Please copy every line below that contains the string "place".
++++ Stored data ++++
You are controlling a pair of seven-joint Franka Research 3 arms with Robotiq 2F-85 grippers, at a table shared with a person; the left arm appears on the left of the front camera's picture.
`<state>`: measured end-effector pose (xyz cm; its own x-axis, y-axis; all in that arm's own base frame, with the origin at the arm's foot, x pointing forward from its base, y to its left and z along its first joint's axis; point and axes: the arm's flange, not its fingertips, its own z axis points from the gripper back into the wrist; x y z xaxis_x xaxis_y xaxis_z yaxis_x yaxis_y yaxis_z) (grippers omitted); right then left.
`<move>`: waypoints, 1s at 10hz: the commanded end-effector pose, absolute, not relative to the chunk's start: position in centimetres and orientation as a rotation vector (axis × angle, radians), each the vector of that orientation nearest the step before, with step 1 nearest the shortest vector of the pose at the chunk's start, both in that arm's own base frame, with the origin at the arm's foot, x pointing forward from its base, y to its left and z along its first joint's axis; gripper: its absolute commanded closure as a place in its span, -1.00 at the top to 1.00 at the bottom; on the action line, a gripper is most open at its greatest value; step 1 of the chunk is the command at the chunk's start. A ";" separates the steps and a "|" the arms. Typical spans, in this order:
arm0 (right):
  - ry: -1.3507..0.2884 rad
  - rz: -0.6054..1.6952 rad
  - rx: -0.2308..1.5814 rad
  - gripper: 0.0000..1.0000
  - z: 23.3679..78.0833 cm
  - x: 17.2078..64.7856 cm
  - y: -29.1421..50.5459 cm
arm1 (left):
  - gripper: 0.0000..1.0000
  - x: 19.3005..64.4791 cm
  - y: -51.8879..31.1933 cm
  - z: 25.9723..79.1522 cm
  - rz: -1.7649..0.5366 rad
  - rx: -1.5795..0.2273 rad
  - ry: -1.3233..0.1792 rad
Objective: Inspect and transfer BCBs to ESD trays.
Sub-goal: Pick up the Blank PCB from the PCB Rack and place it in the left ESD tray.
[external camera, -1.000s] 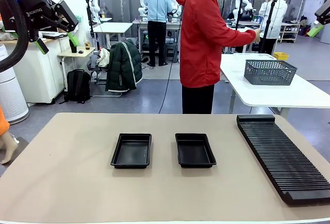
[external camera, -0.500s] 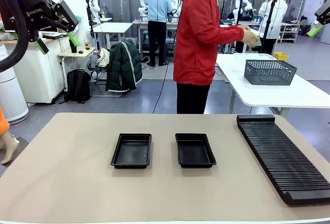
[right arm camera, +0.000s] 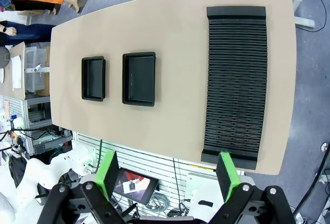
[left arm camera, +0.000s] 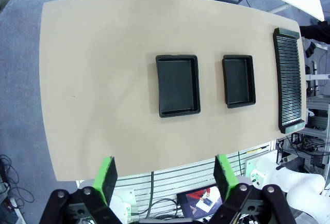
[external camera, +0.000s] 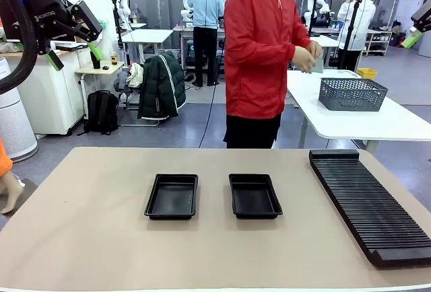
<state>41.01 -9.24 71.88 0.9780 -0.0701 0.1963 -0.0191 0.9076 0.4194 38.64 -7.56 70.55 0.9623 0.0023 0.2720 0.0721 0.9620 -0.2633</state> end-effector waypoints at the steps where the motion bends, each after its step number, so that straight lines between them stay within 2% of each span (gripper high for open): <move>1: -0.211 -0.027 0.431 1.00 71.9 41.0 -9.3 | 1.00 38.5 -7.4 70.5 -0.032 -0.278 -0.275; 10: -0.211 -0.027 0.431 1.00 71.9 41.0 -9.3 | 1.00 38.5 -7.4 70.5 -0.032 -0.278 -0.275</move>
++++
• [Completed task]:
`<move>`: waypoints, 1s at 10hz: the commanded end-effector pose, absolute, not relative to the chunk's start: position in centimetres and orientation as a rotation vector (axis × angle, radians), each the vector of that orientation nearest the step before, with step 1 nearest the shortest vector of the pose at the chunk's start, both in that arm's own base frame, with the origin at the arm's foot, x pointing forward from its base, y to its left and z along its first joint's axis; gripper: its absolute commanded closure as a place in its span, -1.00 at the top to 1.00 at the bottom; on the action line, a gripper is most open at its greatest value; step 1 of the chunk is the command at the chunk's start. A ";" separates the steps and a "|" the arms. Typical spans, in this order:
Sub-goal: Pick up the Blank PCB from the PCB Rack and place it in the left ESD tray.

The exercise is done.